INSTRUCTIONS FOR THE TASK => Each record must come back unchanged in your answer, stripped of its images.
··· EXTRACTED DATA
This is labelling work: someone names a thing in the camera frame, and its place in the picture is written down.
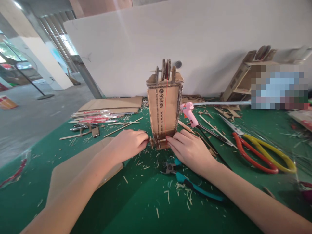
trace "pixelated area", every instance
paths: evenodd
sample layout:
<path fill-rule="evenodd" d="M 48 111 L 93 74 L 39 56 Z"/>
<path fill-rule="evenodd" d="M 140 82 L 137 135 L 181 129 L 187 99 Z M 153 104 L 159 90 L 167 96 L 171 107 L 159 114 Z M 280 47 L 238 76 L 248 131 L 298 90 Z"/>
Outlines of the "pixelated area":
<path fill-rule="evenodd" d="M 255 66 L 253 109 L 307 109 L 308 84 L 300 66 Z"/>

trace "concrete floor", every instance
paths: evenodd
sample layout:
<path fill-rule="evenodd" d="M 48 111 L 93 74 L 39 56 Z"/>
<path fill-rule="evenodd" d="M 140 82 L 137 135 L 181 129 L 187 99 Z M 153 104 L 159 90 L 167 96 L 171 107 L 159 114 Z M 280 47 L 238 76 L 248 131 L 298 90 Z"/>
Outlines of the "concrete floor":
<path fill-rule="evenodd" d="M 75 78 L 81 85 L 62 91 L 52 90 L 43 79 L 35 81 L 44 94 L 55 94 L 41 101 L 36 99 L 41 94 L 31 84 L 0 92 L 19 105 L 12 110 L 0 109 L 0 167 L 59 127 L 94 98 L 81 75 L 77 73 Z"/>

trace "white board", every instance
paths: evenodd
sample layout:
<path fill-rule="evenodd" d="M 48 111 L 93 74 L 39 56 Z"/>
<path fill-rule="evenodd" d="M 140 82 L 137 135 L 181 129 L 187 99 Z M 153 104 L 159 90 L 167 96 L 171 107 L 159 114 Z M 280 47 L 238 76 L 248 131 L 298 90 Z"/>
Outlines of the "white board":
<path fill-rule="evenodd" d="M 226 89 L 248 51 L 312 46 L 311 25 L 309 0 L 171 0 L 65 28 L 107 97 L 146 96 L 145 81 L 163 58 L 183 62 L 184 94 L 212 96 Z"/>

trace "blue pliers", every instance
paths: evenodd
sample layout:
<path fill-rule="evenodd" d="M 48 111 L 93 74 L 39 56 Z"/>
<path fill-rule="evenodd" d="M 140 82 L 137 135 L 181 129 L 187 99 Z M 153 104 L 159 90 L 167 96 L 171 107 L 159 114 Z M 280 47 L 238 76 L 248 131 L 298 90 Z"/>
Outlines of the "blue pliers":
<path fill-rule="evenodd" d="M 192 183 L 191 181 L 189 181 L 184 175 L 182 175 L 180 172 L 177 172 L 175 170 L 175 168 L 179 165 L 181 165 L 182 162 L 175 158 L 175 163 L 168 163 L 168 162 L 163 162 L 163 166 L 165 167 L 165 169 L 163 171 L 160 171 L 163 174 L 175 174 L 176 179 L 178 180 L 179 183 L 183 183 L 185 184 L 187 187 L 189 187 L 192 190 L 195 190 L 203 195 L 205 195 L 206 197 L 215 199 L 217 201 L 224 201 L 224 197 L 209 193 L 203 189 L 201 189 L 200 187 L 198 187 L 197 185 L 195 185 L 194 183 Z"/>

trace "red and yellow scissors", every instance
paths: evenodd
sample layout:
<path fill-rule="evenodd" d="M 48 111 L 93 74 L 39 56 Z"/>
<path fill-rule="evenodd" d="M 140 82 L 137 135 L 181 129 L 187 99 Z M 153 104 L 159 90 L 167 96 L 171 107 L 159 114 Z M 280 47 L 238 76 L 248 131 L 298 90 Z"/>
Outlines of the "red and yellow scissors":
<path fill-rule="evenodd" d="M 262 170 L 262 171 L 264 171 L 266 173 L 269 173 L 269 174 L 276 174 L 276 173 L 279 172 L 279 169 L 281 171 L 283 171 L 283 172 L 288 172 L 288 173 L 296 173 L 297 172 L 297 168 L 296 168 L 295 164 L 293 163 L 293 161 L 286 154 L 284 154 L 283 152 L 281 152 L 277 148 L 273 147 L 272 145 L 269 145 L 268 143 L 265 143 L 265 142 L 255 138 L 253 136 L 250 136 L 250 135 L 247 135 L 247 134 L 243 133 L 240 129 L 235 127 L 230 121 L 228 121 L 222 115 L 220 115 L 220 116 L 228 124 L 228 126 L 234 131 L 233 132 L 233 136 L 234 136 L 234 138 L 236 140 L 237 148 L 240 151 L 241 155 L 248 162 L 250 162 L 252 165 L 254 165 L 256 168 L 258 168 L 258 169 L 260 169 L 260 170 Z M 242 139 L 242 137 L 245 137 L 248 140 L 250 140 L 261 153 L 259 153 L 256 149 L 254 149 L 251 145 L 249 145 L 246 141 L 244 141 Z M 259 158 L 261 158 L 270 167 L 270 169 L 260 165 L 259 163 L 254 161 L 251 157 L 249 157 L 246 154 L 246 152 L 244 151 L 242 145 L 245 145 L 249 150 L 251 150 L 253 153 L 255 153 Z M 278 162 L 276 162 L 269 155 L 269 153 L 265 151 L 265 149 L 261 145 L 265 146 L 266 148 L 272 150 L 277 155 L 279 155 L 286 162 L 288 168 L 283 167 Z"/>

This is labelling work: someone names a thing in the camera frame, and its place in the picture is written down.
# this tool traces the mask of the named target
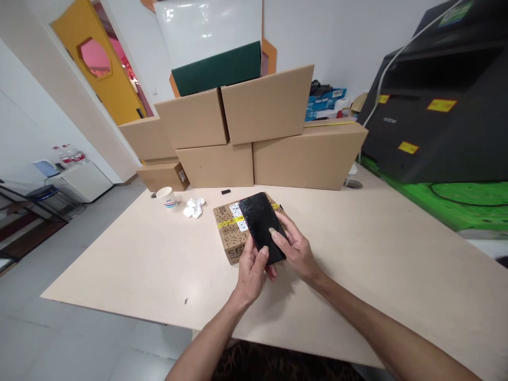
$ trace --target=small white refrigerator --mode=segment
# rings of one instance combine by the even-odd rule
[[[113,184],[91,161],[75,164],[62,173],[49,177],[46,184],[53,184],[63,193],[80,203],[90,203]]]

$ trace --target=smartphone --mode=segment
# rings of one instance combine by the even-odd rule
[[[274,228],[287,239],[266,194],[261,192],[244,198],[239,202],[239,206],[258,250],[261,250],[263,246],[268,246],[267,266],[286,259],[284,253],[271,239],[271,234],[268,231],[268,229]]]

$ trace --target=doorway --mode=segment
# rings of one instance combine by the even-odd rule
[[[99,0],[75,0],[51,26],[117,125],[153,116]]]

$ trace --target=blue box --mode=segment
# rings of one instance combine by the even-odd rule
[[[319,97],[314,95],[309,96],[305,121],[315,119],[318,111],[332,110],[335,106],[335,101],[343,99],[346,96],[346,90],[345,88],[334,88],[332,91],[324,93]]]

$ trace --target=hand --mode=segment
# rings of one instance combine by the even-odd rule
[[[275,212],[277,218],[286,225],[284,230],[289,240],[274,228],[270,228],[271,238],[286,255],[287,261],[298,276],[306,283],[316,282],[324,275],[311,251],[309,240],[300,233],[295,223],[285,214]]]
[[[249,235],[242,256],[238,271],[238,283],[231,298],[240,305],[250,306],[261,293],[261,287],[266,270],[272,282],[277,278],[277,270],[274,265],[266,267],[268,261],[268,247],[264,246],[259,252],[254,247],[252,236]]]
······
REPLY =>
This is labelling work: someone names a thing in the camera frame, and its place in the picture is written down.
trace "pixelated area", every instance
paths: evenodd
sample layout:
<path fill-rule="evenodd" d="M 48 111 L 93 74 L 39 56 Z"/>
<path fill-rule="evenodd" d="M 140 82 L 137 135 L 181 129 L 187 99 Z M 153 104 L 159 90 L 167 96 L 171 107 L 159 114 Z M 280 47 L 238 76 L 248 131 L 298 90 Z"/>
Outlines of the "pixelated area":
<path fill-rule="evenodd" d="M 255 66 L 253 109 L 307 109 L 308 84 L 300 66 Z"/>

trace "concrete floor", every instance
paths: evenodd
sample layout:
<path fill-rule="evenodd" d="M 48 111 L 93 74 L 39 56 Z"/>
<path fill-rule="evenodd" d="M 140 82 L 137 135 L 181 129 L 187 99 Z M 153 104 L 159 90 L 167 96 L 171 107 L 159 114 Z M 280 47 L 238 76 L 248 131 L 298 90 Z"/>
Outlines of the "concrete floor":
<path fill-rule="evenodd" d="M 75 78 L 81 85 L 62 91 L 52 90 L 43 79 L 35 81 L 44 94 L 55 94 L 41 101 L 36 99 L 41 94 L 31 84 L 0 92 L 19 105 L 12 110 L 0 109 L 0 167 L 59 127 L 94 98 L 81 75 L 77 73 Z"/>

trace "white board", every instance
paths: evenodd
sample layout:
<path fill-rule="evenodd" d="M 48 111 L 93 74 L 39 56 Z"/>
<path fill-rule="evenodd" d="M 140 82 L 137 135 L 181 129 L 187 99 Z M 153 104 L 159 90 L 167 96 L 171 107 L 159 114 Z M 280 47 L 238 76 L 248 131 L 298 90 Z"/>
Outlines of the "white board":
<path fill-rule="evenodd" d="M 226 89 L 248 51 L 312 46 L 311 25 L 309 0 L 171 0 L 65 28 L 107 97 L 146 96 L 145 81 L 163 58 L 183 62 L 184 94 L 212 96 Z"/>

trace "blue pliers", every instance
paths: evenodd
sample layout:
<path fill-rule="evenodd" d="M 48 111 L 93 74 L 39 56 Z"/>
<path fill-rule="evenodd" d="M 140 82 L 137 135 L 181 129 L 187 99 Z M 153 104 L 159 90 L 167 96 L 171 107 L 159 114 Z M 280 47 L 238 76 L 248 131 L 298 90 Z"/>
Outlines of the "blue pliers":
<path fill-rule="evenodd" d="M 192 183 L 191 181 L 189 181 L 184 175 L 182 175 L 180 172 L 177 172 L 175 170 L 175 168 L 179 165 L 181 165 L 182 162 L 175 158 L 175 163 L 168 163 L 168 162 L 163 162 L 163 166 L 165 167 L 165 169 L 163 171 L 160 171 L 163 174 L 175 174 L 176 179 L 178 180 L 179 183 L 183 183 L 185 184 L 187 187 L 189 187 L 192 190 L 195 190 L 203 195 L 205 195 L 206 197 L 215 199 L 217 201 L 224 201 L 224 197 L 209 193 L 203 189 L 201 189 L 200 187 L 198 187 L 197 185 L 195 185 L 194 183 Z"/>

trace "red and yellow scissors", every instance
paths: evenodd
sample layout:
<path fill-rule="evenodd" d="M 48 111 L 93 74 L 39 56 Z"/>
<path fill-rule="evenodd" d="M 140 82 L 137 135 L 181 129 L 187 99 Z M 153 104 L 159 90 L 167 96 L 171 107 L 159 114 Z M 280 47 L 238 76 L 248 131 L 298 90 Z"/>
Outlines of the "red and yellow scissors":
<path fill-rule="evenodd" d="M 262 170 L 262 171 L 264 171 L 266 173 L 269 173 L 269 174 L 276 174 L 276 173 L 279 172 L 279 169 L 281 171 L 283 171 L 283 172 L 288 172 L 288 173 L 296 173 L 297 172 L 297 168 L 296 168 L 295 164 L 293 163 L 293 161 L 286 154 L 284 154 L 283 152 L 281 152 L 277 148 L 273 147 L 272 145 L 269 145 L 268 143 L 265 143 L 265 142 L 255 138 L 253 136 L 250 136 L 250 135 L 247 135 L 247 134 L 243 133 L 240 129 L 235 127 L 230 121 L 228 121 L 222 115 L 220 115 L 220 116 L 228 124 L 228 126 L 234 131 L 233 132 L 233 136 L 234 136 L 234 138 L 236 140 L 237 148 L 240 151 L 241 155 L 248 162 L 250 162 L 252 165 L 254 165 L 256 168 L 258 168 L 258 169 L 260 169 L 260 170 Z M 242 139 L 242 137 L 245 137 L 248 140 L 250 140 L 261 153 L 259 153 L 256 149 L 254 149 L 251 145 L 249 145 L 246 141 L 244 141 Z M 259 158 L 261 158 L 270 167 L 270 169 L 260 165 L 259 163 L 254 161 L 251 157 L 249 157 L 246 154 L 246 152 L 244 151 L 242 145 L 245 145 L 249 150 L 251 150 L 253 153 L 255 153 Z M 278 162 L 276 162 L 269 155 L 269 153 L 265 151 L 265 149 L 261 145 L 265 146 L 266 148 L 272 150 L 277 155 L 279 155 L 286 162 L 288 168 L 283 167 Z"/>

This is labelling work: someone names a thing in the camera frame, and its place in the picture is written down.
# this tool traces the mask of the named target
$ trace --target=small white refrigerator --mode=segment
# rings of one instance combine by the even-odd rule
[[[113,184],[91,161],[75,164],[62,173],[49,177],[46,184],[53,184],[63,193],[80,203],[90,203]]]

$ trace --target=smartphone --mode=segment
# rings of one instance combine by the even-odd rule
[[[274,228],[287,239],[266,194],[261,192],[244,198],[239,202],[239,206],[258,250],[261,250],[263,246],[268,246],[267,266],[286,259],[284,253],[271,239],[271,234],[268,231],[268,229]]]

$ trace --target=doorway --mode=segment
# rings of one instance combine by the even-odd rule
[[[99,0],[75,0],[51,26],[117,125],[153,116]]]

$ trace --target=blue box --mode=segment
# rings of one instance combine by the even-odd rule
[[[319,97],[314,95],[309,96],[305,121],[315,119],[318,111],[332,110],[335,106],[335,101],[343,99],[346,96],[346,90],[345,88],[334,88],[332,91],[324,93]]]

$ trace --target=hand --mode=segment
# rings of one instance combine by the even-odd rule
[[[275,212],[277,218],[286,225],[284,230],[289,240],[274,228],[270,228],[271,238],[286,255],[287,261],[298,276],[306,283],[316,282],[324,275],[311,251],[309,240],[300,233],[295,223],[285,214]]]
[[[249,235],[242,256],[238,271],[238,283],[231,298],[240,305],[250,306],[261,293],[261,287],[266,270],[272,282],[277,278],[277,270],[274,265],[266,267],[268,261],[268,247],[264,246],[259,252],[254,247],[252,236]]]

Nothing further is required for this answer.